When Christmastime rolls around each year, folks like to watch the same handful of films to get them in the yuletide spirit. Christmas movies, it turns out, are their own category, and some movies are favorites among quite a lot of people.
On this list are “A Christmas Story,” which is a tale of a youngster growing up in Ohio who pines for a BB gun; “Elf,” the story of a human who grew up with Santa Claus; “Christmas Vacation,” starring Chevy Chase, Beverly D’Angelo, and Randy Quaid.
Star Wars’ Christmas Tale
There is no “official” Christmas story for the “Star Trek” franchise. This might seem odd to some, especially since the competition has its own Christmas special, although George Lucas tried to make it disappear. The “Star Wars Holiday Special” aired in 1978 on CBS and has never been officially available on VHS, DVD, or Blu-ray disc. It is available on YouTube, and Disney+ will be showing some of the better parts of the special.
It might be because Trek creator Gene Roddenberry was not a religious person. The Hollywood Reporter said that Roddenberry was a “secular humanist.” On “Star Trek,” there were not a whole lot of references to the religions of Earth, with Chakotay’s spirituality being a big exception. Trek visited many worlds and experienced other religions, including the Vulcan, Bajoran, Klingon, and others. “Star Trek: Discovery” poked a toe into Earth religion in Season 2’s “New Eden,” but just a tiny bit.
The most significant Christmas scene in Trek might be when Jean-Luc Picard experiences what he might have had in the Nexus. This was a scene in “Star Trek: Generations” and lasted for just a few minutes.
Christmas on ‘Generations’
Some argue that the most significant Christmas episode in Trek history was aired in 1994, and it was called “All Good Things….” This was the two-part series finale for “The Next Generation,” which saw Picard face Q for the final time on the show. He jumped between timelines to save humanity. It was written by Brannon Braga and Ronald D. Moore.
Yes, this is the same episode — which so many have pointed out — inspired the Marvel mega-hit, “Avengers Endgame.” Marvel’s Kevin Feige even admitted that he was influenced by Trek and “All Good Things…” which he said was “one of the best series finales ever.”
However, reviewers on IMDB noted that “All Good Things…” must have had some inspiration from Charles Dickens’s “A Christmas Carol.” Others compared Picard to Ebeneezer Scrooge, both played by Patrick Stewart. A 1999 version of “A Christmas Carol” starred Stewart and is available to stream on Hulu.

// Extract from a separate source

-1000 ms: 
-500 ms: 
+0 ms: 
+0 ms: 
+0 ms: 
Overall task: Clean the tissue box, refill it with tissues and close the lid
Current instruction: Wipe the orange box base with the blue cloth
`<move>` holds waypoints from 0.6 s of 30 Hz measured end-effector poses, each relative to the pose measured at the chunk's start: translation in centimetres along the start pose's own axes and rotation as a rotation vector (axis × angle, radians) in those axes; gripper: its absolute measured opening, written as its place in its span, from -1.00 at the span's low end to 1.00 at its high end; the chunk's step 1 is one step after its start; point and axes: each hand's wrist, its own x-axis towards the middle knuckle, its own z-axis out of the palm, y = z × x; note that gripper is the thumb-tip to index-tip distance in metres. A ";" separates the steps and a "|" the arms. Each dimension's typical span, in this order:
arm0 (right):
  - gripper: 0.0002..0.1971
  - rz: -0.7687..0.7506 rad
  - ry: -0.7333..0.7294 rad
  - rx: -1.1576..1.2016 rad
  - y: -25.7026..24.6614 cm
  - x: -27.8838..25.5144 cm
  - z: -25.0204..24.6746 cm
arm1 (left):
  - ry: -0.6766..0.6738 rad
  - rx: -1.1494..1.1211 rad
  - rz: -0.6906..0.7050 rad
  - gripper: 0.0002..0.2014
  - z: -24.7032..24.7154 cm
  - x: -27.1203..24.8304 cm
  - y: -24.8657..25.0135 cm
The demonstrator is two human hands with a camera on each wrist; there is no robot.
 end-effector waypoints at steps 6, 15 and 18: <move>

How ‘A Christmas Carol’ is like ‘All Good Things…’
In “A Christmas Carol,” Scrooge is visited by three spirits, who take him to the past, present, and future. Each trip shows Scrooge something different and how his actions have affected others. Most of the time, Scrooge’s actions negatively affect others in his life thanks to his greed and selfishness. By the end of his days, he is a crotchety old man, running a firm with a single employee. He has no life, and no one loves him.
The Spirit of Christmas Future showed Scrooge a look at what he could expect (a gravestone) unless he changed his ways. After the visit with the spirits, Scrooge started right away — he gave his employee a raise and mended fences with his nephew. He turned up at an annual Christmas party his nephew always invited him to and apologized to all. He also said:
“I will honor Christmas in my heart and try to keep it all the year. I will live in the Past, the Present, and the Future. The Spirits of all Three shall strive within me. I will not shut out the lessons that they teach.”
Sir Patrick as Scrooge
In “All Good Things…” Picard is ‘Scrooge,’ facing three crises in three specific times — the present, future, and past. There were not three spirits haunting Picard. He just got visited by Q (John de Lancie) instead. And the stakes for Picard were much higher than they were for Scrooge. If Picard failed, all of humanity would perish.
In the end, Picard succeeded in solving the puzzle, and Q admitted that he’d done well for “a second.” Picard, like Scrooge, joined a party to which he’d always been invited. This was Riker’s poker game.
Braga told Yahoo! that the tie-in with “A Christmas Carol” was deliberate.
“Writing the characters in each timeline was a little bit different, and it was just a really exquisite device to kind of do a Christmas Carol-type episode with a sci-fi twist,” he said in a 2014 interview.